Instructions for the task: Set down each line of the data below exactly.

● ● ● ● ● ● ●

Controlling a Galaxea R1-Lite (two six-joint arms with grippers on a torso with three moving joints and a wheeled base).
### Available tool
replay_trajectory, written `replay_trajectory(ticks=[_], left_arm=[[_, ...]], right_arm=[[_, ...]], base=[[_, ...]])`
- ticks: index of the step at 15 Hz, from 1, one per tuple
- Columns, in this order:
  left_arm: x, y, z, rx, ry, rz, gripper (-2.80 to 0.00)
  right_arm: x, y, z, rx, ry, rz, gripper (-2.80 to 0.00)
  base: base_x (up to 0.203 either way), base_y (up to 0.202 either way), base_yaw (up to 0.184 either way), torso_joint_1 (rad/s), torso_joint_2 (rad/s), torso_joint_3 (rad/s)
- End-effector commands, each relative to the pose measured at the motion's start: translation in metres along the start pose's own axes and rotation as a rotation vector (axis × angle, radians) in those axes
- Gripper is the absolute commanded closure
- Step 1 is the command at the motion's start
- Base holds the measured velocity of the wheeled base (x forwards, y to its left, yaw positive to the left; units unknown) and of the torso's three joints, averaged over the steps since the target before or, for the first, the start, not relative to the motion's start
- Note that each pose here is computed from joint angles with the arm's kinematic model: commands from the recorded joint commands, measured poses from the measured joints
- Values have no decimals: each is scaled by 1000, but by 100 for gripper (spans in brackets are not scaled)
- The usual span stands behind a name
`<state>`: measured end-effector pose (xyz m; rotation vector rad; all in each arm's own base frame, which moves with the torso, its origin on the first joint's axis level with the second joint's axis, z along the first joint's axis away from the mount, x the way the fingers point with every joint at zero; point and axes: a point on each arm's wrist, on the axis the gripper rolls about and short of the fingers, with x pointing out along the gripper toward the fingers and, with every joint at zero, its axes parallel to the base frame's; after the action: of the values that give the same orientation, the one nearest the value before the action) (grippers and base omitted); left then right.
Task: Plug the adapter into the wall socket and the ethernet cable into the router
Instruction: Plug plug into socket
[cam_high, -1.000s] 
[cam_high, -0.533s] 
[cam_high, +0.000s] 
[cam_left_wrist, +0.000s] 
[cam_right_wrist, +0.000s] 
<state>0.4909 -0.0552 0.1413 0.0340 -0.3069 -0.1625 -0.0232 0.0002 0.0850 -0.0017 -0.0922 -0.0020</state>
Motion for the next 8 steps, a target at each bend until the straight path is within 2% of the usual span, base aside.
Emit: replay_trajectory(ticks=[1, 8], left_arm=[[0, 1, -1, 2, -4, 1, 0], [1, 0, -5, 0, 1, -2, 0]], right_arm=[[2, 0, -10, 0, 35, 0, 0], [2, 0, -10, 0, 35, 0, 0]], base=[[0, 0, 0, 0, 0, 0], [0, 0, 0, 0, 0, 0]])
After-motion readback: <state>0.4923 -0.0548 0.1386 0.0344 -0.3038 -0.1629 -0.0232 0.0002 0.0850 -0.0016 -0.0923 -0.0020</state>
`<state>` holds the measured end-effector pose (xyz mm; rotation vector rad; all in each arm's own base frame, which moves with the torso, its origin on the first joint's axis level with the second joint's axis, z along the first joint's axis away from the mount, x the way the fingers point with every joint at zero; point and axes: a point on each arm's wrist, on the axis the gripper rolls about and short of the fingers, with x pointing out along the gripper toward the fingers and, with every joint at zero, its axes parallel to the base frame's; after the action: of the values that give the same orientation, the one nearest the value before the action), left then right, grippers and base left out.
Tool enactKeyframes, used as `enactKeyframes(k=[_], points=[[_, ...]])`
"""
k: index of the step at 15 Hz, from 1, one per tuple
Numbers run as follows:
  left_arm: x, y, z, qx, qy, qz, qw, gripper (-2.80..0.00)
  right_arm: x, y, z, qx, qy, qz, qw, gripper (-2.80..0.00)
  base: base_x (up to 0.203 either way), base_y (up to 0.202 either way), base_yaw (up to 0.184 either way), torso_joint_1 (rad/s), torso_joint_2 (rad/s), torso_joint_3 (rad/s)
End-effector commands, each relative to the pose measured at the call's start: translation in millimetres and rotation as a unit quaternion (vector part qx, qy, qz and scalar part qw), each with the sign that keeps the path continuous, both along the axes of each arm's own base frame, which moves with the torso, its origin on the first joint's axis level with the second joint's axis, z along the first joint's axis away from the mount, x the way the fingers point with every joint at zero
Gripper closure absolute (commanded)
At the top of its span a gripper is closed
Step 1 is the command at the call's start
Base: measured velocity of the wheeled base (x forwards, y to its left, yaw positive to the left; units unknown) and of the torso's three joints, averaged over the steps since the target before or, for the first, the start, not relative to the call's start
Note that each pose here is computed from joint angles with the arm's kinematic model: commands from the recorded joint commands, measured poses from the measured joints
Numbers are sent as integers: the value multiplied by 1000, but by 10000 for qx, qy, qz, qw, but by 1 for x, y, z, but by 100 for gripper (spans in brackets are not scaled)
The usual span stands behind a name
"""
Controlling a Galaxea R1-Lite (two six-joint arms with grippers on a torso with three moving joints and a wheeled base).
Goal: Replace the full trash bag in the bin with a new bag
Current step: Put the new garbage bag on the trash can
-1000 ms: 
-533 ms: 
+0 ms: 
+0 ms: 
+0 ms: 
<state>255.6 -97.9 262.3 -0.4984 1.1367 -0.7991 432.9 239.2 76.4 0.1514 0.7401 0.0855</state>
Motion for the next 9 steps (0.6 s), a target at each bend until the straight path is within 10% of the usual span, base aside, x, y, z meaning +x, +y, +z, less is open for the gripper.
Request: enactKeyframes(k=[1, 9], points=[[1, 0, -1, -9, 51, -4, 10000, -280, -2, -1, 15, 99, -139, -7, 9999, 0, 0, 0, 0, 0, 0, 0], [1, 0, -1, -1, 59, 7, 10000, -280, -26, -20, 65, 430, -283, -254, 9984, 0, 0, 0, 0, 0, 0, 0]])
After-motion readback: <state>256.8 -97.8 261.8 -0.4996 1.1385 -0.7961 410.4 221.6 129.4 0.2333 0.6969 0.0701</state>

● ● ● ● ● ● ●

Exercise answer:
Controlling a Galaxea R1-Lite (two six-joint arms with grippers on a torso with three moving joints and a wheeled base).
### Available tool
replay_trajectory, written `replay_trajectory(ticks=[_], left_arm=[[_, ...]], right_arm=[[_, ...]], base=[[_, ...]])`
- ticks: index of the step at 15 Hz, from 1, one per tuple
- Columns, in this order:
  left_arm: x, y, z, rx, ry, rz, gripper (-2.80 to 0.00)
  right_arm: x, y, z, rx, ry, rz, gripper (-2.80 to 0.00)
  base: base_x (up to 0.203 either way), base_y (up to 0.202 either way), base_yaw (up to 0.184 either way), torso_joint_1 (rad/s), torso_joint_2 (rad/s), torso_joint_3 (rad/s)
- End-effector commands, each relative to the pose measured at the motion's start: translation in metres along the start pose's own axes and rotation as a rotation vector (axis × angle, radians) in those axes
- Gripper is the absolute commanded closure
- Step 1 is the command at the motion's start
- Base holds the measured velocity of the wheeled base (x forwards, y to its left, yaw positive to the left; units unknown) and of the torso's three joints, averaged over the steps since the target before or, for the first, the start, not relative to the motion's start
- Note that each pose here is computed from joint angles with the arm's kinematic model: commands from the recorded joint commands, measured poses from the measured joints
- Values have no decimals: each is scaled by 1000, but by 100 for gripper (spans in brackets are not scaled)
- The usual span stands behind a name
`<state>`: measured end-effector pose (xyz m; rotation vector rad; all in each arm's own base frame, which moves with the torso, its origin on the first joint's axis level with the second joint's axis, z along the first joint's axis away from the mount, x the way the fingers point with every joint at zero; point and axes: a point on each arm's wrist, on the axis the gripper rolls about and short of the fingers, with x pointing out along the gripper toward the fingers and, with every joint at zero, its axes parallel to the base frame's; after the action: of the values that give the same orientation, the one nearest the value before the action) (grippers and base omitted); left then right.
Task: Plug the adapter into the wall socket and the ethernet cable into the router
Instruction: Plug plug into socket
[cam_high, -1.000s] 
[cam_high, -0.533s] 
[cam_high, +0.000s] 
[cam_left_wrist, +0.000s] 
[cam_right_wrist, +0.000s] 
<state>0.4909 -0.0552 0.1413 0.0340 -0.3069 -0.1625 -0.0232 0.0002 0.0850 -0.0017 -0.0922 -0.0020</state>
Motion for the next 8 steps, a target at each bend until the straight path is within 2% of the usual span, base aside.
Emit: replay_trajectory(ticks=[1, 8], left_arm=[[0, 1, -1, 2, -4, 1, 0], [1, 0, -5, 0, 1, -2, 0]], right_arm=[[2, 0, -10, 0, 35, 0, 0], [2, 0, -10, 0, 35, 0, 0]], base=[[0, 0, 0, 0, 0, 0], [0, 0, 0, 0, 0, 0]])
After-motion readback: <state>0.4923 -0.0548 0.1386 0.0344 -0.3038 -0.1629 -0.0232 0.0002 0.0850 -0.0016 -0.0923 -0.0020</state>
`<state>` holds the measured end-effector pose (xyz mm; rotation vector rad; all in each arm's own base frame, which moves with the torso, its origin on the first joint's axis level with the second joint's axis, z along the first joint's axis away from the mount, x the way the fingers point with every joint at zero; point and axes: a point on each arm's wrist, on the axis the gripper rolls about and short of the fingers, with x pointing out along the gripper toward the fingers and, with every joint at zero, its axes parallel to the base frame's; after the action: of the values that give the same orientation, the one nearest the value before the action), left then right, grippers and base left out.
Tool enactKeyframes, used as `enactKeyframes(k=[_], points=[[_, ...]])`
"""
k: index of the step at 15 Hz, from 1, one per tuple
Numbers run as follows:
  left_arm: x, y, z, qx, qy, qz, qw, gripper (-2.80..0.00)
  right_arm: x, y, z, qx, qy, qz, qw, gripper (-2.80..0.00)
  base: base_x (up to 0.203 either way), base_y (up to 0.202 either way), base_yaw (up to 0.184 either way), torso_joint_1 (rad/s), torso_joint_2 (rad/s), torso_joint_3 (rad/s)
End-effector commands, each relative to the pose measured at the call's start: translation in millimetres and rotation as a unit quaternion (vector part qx, qy, qz and scalar part qw), each with the sign that keeps the path continuous, both along the axes of each arm's own base frame, which moves with the torso, its origin on the first joint's axis level with the second joint's axis, z along the first joint's axis away from the mount, x the way the fingers point with every joint at zero
Gripper closure absolute (commanded)
At the top of its span a gripper is closed
Step 1 is the command at the call's start
Base: measured velocity of the wheeled base (x forwards, y to its left, yaw positive to the left; units unknown) and of the torso's three joints, averaged over the steps since the target before or, for the first, the start, not relative to the call's start
Note that each pose here is computed from joint angles with the arm's kinematic model: commands from the recorded joint commands, measured poses from the measured joints
Numbers are sent as integers: the value multiplied by 1000, but by 10000 for qx, qy, qz, qw, but by 1 for x, y, z, but by 100 for gripper (spans in brackets are not scaled)
The usual span stands behind a name
"""
Controlling a Galaxea R1-Lite (two six-joint arms with grippers on a torso with three moving joints and a wheeled base).
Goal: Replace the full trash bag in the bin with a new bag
Current step: Put the new garbage bag on the trash can
-1000 ms: 
-533 ms: 
+0 ms: 
+0 ms: 
+0 ms: 
<state>255.6 -97.9 262.3 -0.4984 1.1367 -0.7991 432.9 239.2 76.4 0.1514 0.7401 0.0855</state>
Motion for the next 9 steps (0.6 s), a target at each bend until the straight path is within 10% of the usual span, base aside, x, y, z meaning +x, +y, +z, less is open for the gripper.
Request: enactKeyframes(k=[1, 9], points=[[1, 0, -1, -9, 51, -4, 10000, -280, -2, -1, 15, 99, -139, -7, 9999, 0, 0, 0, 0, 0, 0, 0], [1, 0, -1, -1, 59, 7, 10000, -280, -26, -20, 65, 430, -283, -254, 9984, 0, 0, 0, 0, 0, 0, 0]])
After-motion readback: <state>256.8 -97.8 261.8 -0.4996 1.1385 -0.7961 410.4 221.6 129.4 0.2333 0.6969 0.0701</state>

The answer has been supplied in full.